_The task:_
For this exercise, copy each line of the records that contains the word "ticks".

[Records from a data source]

■ ■ ■

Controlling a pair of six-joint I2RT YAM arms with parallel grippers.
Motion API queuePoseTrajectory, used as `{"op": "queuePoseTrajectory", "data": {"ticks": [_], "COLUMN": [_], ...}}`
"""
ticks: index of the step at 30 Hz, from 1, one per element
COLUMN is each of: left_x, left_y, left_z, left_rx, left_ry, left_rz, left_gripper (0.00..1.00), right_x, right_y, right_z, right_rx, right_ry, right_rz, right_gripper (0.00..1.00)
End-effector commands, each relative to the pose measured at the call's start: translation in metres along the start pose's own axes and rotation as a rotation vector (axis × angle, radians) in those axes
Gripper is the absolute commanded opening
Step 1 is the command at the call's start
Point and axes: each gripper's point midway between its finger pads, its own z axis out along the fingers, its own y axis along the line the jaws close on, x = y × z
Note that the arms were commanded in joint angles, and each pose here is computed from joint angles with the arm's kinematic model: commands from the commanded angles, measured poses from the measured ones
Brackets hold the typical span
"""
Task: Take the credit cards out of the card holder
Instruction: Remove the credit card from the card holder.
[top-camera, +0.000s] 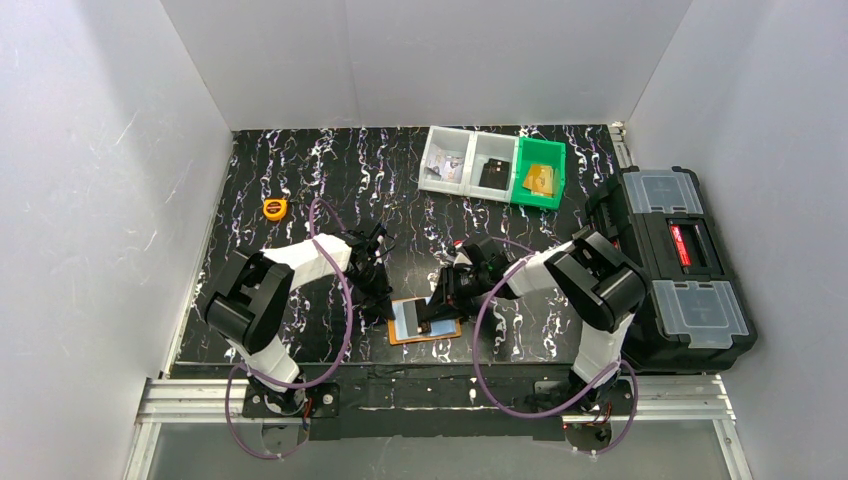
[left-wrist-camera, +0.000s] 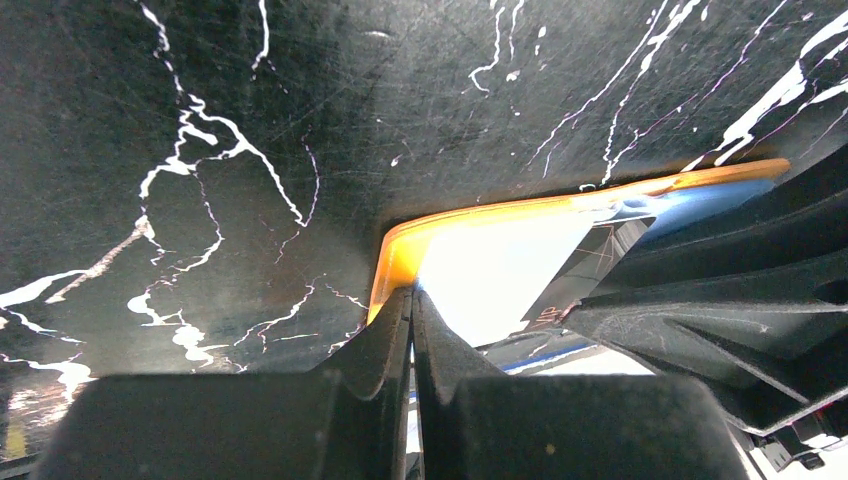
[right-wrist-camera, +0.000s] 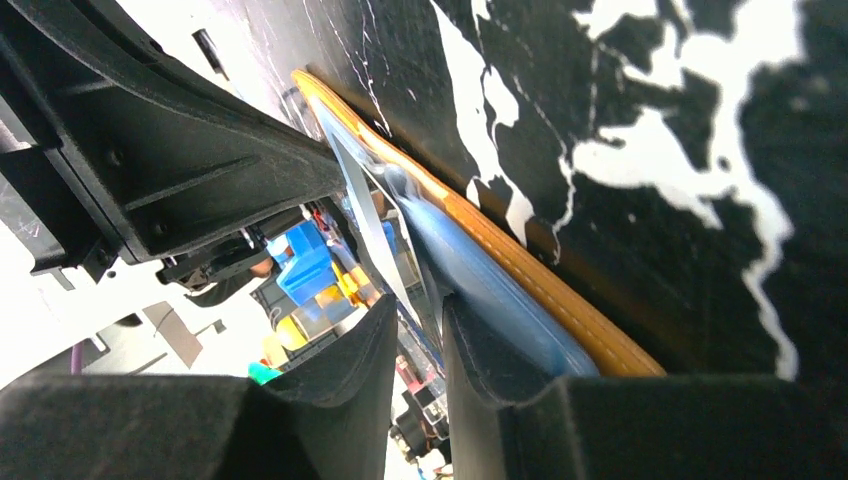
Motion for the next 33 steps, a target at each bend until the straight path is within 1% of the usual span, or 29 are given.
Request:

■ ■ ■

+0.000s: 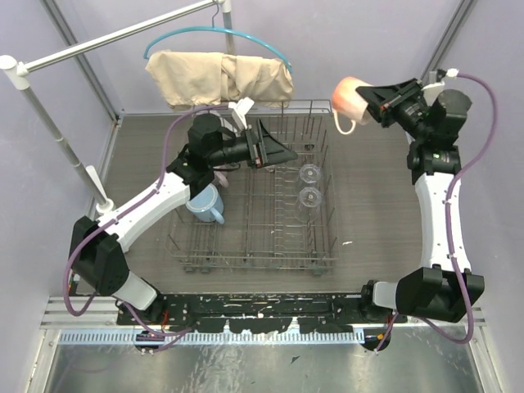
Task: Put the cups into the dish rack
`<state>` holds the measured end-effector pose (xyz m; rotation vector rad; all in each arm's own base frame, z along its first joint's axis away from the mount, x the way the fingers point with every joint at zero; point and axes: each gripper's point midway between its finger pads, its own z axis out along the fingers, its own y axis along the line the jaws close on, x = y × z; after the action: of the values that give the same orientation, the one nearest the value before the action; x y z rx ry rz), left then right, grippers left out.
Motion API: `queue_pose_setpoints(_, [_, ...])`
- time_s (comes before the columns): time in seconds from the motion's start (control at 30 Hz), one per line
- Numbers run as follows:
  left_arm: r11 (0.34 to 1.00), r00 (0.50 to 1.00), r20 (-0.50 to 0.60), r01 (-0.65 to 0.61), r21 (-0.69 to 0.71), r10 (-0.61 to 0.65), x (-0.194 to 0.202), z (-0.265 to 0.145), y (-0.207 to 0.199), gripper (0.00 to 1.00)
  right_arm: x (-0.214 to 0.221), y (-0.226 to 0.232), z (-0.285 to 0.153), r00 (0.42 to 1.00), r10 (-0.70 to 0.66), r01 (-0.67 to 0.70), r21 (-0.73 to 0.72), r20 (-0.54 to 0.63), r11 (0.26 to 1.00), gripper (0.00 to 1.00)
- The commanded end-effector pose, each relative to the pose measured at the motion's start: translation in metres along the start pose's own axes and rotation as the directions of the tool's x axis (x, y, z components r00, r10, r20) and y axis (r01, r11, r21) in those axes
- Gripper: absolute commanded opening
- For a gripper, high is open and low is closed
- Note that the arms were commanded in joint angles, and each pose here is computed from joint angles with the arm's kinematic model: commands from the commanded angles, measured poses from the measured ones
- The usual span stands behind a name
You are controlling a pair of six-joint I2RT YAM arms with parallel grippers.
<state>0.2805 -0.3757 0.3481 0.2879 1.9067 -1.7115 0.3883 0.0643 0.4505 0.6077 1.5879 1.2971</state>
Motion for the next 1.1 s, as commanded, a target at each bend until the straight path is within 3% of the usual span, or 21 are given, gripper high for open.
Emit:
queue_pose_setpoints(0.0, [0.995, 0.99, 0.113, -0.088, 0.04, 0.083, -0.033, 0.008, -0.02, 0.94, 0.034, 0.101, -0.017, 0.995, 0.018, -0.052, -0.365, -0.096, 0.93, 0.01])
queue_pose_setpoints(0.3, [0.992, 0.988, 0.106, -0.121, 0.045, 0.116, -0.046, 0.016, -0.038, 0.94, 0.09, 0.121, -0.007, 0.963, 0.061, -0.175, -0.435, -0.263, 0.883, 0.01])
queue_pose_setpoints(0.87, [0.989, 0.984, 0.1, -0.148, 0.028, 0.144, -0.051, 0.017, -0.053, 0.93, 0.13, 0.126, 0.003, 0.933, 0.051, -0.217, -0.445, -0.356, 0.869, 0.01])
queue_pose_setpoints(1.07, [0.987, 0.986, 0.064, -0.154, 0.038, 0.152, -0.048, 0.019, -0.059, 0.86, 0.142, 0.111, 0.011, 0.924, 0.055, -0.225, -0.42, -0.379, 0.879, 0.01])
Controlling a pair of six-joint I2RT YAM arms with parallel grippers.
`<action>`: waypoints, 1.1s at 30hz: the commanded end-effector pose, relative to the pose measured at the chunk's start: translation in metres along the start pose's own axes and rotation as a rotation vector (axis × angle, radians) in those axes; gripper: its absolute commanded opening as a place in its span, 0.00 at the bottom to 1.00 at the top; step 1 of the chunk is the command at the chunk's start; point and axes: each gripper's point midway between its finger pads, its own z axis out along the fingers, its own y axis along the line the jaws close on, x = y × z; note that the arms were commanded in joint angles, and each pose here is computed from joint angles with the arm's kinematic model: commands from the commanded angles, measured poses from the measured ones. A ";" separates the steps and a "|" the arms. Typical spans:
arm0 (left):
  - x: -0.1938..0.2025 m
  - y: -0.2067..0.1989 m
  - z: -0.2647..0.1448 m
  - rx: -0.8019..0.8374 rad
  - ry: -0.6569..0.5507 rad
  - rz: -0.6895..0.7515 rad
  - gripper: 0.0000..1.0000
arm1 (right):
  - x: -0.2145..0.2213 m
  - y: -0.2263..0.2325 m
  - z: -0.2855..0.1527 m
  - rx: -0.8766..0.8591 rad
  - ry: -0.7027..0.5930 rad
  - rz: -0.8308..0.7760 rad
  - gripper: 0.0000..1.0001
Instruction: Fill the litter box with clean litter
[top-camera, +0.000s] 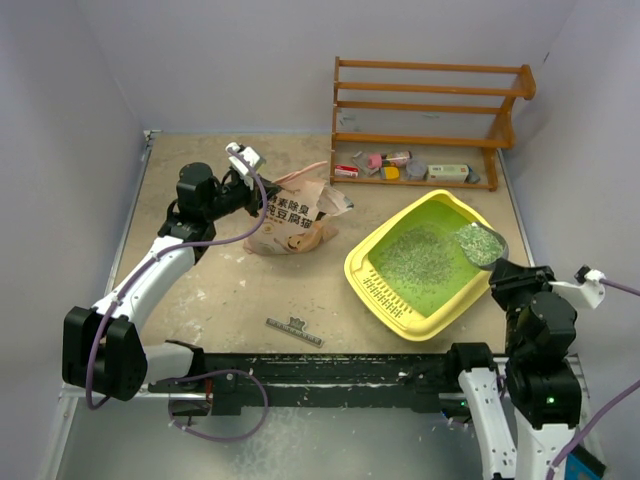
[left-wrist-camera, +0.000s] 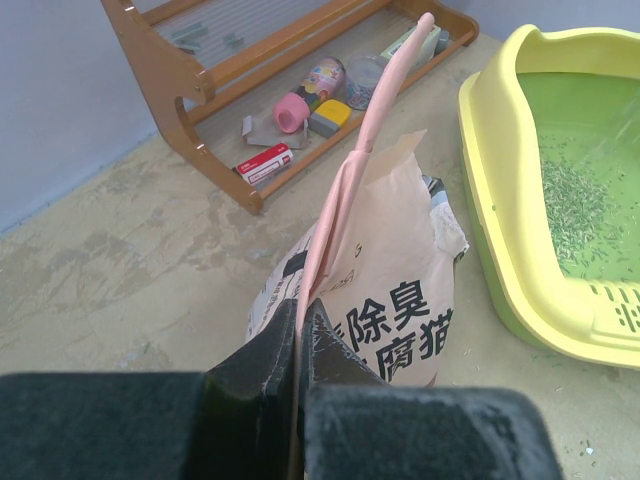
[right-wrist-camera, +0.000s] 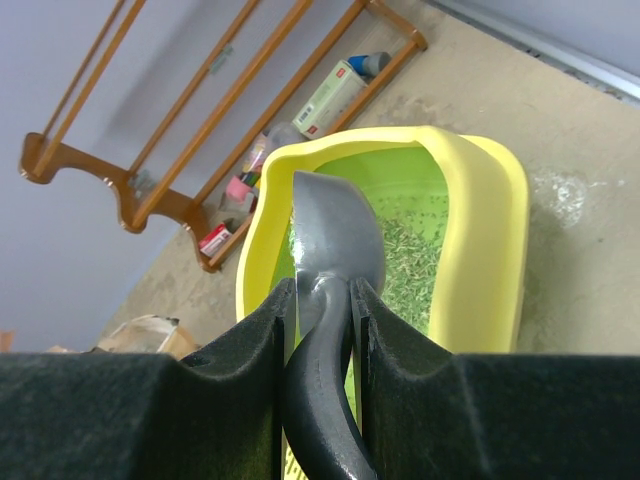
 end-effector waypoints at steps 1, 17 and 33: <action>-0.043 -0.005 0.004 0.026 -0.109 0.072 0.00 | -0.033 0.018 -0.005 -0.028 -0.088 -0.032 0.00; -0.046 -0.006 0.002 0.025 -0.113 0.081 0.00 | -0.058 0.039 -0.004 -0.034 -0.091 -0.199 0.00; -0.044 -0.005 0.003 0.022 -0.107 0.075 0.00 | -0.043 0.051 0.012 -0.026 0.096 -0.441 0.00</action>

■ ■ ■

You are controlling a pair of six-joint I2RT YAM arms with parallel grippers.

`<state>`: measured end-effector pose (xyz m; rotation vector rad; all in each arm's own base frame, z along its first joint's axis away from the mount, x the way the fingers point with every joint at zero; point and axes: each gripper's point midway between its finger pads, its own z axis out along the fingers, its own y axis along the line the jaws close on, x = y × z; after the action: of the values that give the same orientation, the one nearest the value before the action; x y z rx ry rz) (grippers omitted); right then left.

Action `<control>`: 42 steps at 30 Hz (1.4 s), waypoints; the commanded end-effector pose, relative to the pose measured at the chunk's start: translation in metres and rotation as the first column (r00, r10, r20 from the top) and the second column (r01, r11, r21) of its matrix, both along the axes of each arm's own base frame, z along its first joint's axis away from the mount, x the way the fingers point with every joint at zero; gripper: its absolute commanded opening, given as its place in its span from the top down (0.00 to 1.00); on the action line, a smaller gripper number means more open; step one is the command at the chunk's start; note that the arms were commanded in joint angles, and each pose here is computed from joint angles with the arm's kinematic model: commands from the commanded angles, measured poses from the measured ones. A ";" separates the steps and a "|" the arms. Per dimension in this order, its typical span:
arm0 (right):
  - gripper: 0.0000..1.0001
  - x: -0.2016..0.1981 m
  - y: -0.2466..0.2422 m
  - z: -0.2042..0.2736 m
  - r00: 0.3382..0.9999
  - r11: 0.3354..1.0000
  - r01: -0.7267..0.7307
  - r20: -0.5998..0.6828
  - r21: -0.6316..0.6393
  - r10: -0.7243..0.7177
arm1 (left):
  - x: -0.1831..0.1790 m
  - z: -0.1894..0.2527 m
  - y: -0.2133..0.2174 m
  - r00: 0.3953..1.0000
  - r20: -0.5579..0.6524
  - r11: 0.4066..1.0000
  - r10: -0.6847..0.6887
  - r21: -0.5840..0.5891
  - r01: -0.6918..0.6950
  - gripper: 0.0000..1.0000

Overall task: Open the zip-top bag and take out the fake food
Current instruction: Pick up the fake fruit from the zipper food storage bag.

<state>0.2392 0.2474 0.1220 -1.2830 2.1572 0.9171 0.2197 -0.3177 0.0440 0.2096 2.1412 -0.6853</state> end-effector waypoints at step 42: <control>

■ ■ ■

_Response area:_
Motion API queuePoseTrajectory, used as `{"op": "queuePoseTrajectory", "data": {"ticks": [_], "COLUMN": [_], ...}}`
ticks: index of the step at 30 Hz, from 1, one per element

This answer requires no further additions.